Os amigos do capital

As reacções à decisão da Comissão Europeia não se fizeram esperar. O tesouro norte-americano já veio a terreno defender a sua dama (neste caso a Dona Apple). O governo Irlandês fez o mesmo, defendendo o seu sistema fiscal, que transformou aquele país num vasto e profícuo paraíso fiscal e recusando receber qualquer devolução de impostos. O Parlamento da Irlanda também tomou posição contra a decisão da Comissão Europeia apesar da corajosa posição do Sinn Féin, que recusou alinhar com a maioria. Dos países lesados com este esquema, que perderam milhões de euros em receitas fiscais, não se ouviu um pio.
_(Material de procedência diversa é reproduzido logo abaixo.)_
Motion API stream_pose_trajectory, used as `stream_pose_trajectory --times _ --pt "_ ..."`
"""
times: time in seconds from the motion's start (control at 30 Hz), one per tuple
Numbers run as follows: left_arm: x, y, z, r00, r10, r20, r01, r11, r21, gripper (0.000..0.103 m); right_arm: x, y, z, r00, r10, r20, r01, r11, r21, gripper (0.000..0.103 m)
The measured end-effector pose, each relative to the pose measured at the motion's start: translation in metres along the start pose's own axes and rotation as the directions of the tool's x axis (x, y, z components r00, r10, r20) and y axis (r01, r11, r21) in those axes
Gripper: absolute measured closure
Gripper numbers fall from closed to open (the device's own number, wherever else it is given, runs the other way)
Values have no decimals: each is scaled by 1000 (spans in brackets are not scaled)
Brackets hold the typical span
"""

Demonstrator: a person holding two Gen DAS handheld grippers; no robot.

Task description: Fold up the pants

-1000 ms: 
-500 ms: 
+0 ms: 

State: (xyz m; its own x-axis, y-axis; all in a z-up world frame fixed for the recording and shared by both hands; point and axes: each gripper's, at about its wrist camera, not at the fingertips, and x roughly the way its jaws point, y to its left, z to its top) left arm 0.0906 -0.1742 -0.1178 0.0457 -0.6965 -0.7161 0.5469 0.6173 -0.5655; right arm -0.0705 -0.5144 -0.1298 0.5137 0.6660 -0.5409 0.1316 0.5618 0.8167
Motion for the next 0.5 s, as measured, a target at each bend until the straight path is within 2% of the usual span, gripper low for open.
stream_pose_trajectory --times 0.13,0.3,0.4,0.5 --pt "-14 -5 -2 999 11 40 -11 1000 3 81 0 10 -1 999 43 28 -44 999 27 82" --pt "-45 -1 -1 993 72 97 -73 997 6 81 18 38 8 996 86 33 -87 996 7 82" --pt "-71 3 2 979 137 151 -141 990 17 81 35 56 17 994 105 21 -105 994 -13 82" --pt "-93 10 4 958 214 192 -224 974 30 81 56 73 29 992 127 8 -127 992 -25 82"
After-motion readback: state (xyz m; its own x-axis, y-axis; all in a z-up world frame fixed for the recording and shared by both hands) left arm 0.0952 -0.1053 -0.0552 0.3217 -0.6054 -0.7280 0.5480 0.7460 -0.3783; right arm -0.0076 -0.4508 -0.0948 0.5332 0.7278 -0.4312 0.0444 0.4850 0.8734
Pela parte do PCP, já questionamos a Comissão Europeia, procurando saber qual foi este valor por países e o que está a ser feito para ressarcir estes países, muitos deles castigados, como é o caso de Portugal, pelas políticas de austeridade.

O polvo europeu 

No meio deste frenesim mediático, há uma parte da história que ficou na sombra dos holofotes. Em Fevereiro de 2014, Per Hellstrom, um quadro de topo da Direção Geral da Concorrência da UE requereu e foi-lhe concedida uma licença sabática, começando imediatamente a trabalhar para a Apple Benelux BV onde passou a desempenhar as funções de Diretor Sênior para os Assuntos da Regulação e Direito da Concorrência para a Europa, Médio Oriente e África. Per Hellstrom foi responsável por diversos casos de investigação envolvendo a Google e a Microsoft, acumulando com isto uma enorme experiência em pastas chave neste sector. A mudança ocorre escassos meses antes do início da investigação sobre a Apple (Junho de 2014). Um ano depois, este ex-quadro da famosa DG-COM rescinde formalmente o seu contrato com a Comissão Europeia, certamente para salvar as aparências. Este caso, que não é isolado (veja-se o caso de Durão Barroso), mostra-nos a permeabilidade existente entre as empresas multinacionais e as instituições europeias onde altos quadros vão e voltam, ao sabor das conveniências, mas sempre no intuito de melhor servir os interesses do dono.

Não sabemos qual será o desfecho deste caso. Sabemos já que a Apple irá recorrer da sentença. E sabemos também que, para a sua defesa, poderá contar com a preciosa ajuda de um ex-quadro de topo que conhece por dentro e por fora os meandros das instituições europeias.